Seusai santap siang, Eyang Wicaksono mempersilahkan Indrajit dan Gochan untuk beristirahat dahulu, sedang Jaka Indi diminta mengikuti eyang Wicaksono ke kamar yang ada di serambi belakang padepokan. 

Setelah mengambil tempat duduk yang ada diruang serambi belakang, Eyang Wicaksono mulai bertanya pada Jaka Indi, 

"Bagaimana latihanmu?

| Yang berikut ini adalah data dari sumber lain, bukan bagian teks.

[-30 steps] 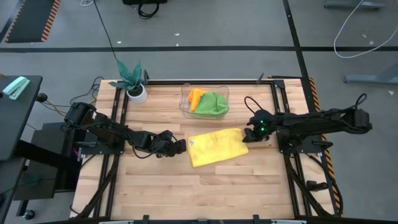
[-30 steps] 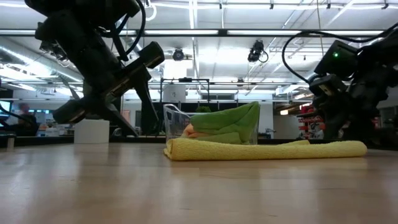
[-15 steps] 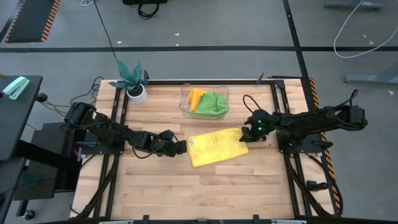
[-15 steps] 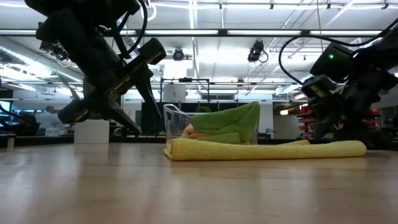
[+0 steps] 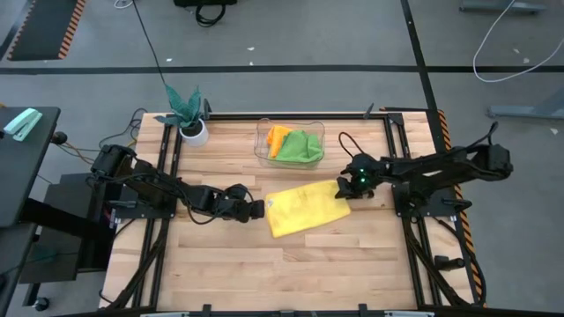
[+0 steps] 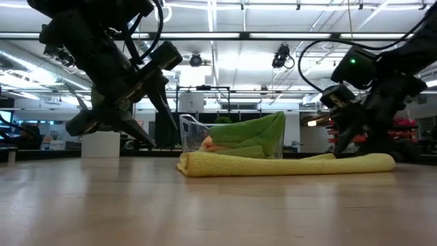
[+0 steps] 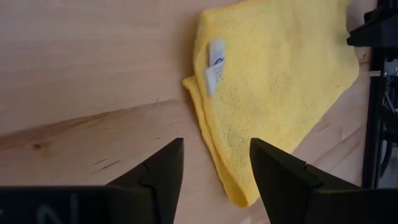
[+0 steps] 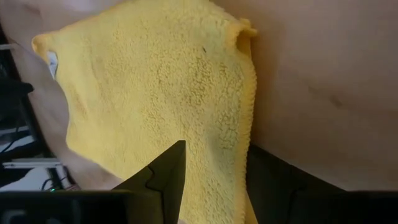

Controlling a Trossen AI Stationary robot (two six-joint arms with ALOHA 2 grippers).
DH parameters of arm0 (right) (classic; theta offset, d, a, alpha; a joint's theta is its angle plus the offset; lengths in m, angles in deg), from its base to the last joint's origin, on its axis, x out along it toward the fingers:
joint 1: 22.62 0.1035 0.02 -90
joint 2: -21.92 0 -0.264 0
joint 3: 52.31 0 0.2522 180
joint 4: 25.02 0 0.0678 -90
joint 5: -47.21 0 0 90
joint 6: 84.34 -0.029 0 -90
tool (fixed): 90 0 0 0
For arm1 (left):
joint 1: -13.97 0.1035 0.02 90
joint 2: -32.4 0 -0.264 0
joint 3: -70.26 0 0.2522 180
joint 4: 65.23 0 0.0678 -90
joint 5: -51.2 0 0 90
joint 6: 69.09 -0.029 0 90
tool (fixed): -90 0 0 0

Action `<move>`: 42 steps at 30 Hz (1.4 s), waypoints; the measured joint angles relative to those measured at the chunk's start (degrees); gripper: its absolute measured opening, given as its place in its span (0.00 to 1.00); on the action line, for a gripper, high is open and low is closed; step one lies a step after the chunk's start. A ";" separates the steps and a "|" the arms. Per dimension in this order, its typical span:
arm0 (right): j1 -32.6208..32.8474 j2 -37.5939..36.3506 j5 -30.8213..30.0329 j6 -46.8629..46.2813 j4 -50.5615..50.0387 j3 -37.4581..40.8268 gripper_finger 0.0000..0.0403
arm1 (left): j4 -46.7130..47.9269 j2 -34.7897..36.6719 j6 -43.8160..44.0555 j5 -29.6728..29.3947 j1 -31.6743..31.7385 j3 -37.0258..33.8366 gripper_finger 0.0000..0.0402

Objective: Fold microfiber towels
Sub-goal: Fold the yellow microfiber cloth

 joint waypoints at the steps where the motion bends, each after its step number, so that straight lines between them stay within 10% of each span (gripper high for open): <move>1: 0.19 0.76 -0.71 0.39 -0.16 -0.91 0.40 | 0.00 0.00 -0.13 0.00 0.00 0.00 0.48; 19: 2.32 14.22 0.25 7.55 0.28 -11.85 0.36 | -0.21 0.00 -1.01 0.11 -0.09 0.00 0.46; 30: 3.18 14.27 -1.71 11.69 0.64 -11.92 0.05 | -4.67 0.00 -3.12 2.89 -0.17 0.00 0.41; 42: 3.18 14.21 -2.13 15.69 2.16 -11.98 0.02 | -4.92 0.00 -9.62 6.71 -0.01 0.26 0.07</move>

Dan apa yang terjadi denganmu ? Tadi Bimo telah bercerita kalau kamu sempat menghilang beberapa hari."

"Maaf Eyang.., mengenai latihan bernafas dalam air, aku baru bisa bertahan dalam waktu sekitar tiga jam saja.

Sedang mengenai aku menghilang beberapa hari, itu karena aku tersesat didalam hutan labirin." Ujar Jaka Indi panjang lebar dan menceritakan pengalamannya bertemu peri langit, serta sempat diberi hadiah cairan aroma terapi.

"Oh iya.... ini Eyang.... ini dari peri langit," kata Jaka Indi seraya menyerahkan tabung kaca kecil yang berisi cairan berwarna hijau. 

"Kata peri langit, cairan ini bisa menjadi obat dan aroma terapi bagi peri pria, setelah berhubungan intim dengan peri wanita. 

"Tentu akan lebih berguna bila eyang yang menyimpannya"

"Luar biasa.... sungguh pengalaman yang luar biasa....! Sudah lama aku mencari keberadaan peri langit, bahkan bertahun-tahun aku menetap disini, harapanku agar suatu saat dapat berjumpa dengan peri langit, namun hingga saat ini bahkan aku belum pernah satu kalipun bisa bertemu peri langit." 

"Kira-kira seratus tahun yang lalu, memang ada laporan dari penduduk desa setempat yang melihat keberadaan peri langit di kaki pegunungan kapila ini, oleh karenanya aku sengaja membangun pondok dan menetap disini dengan harapan suatu saat aku bisa menemuinya. Ternyata Raden yang belum lama tinggal disini malah yang beruntung dapat menjumpainya."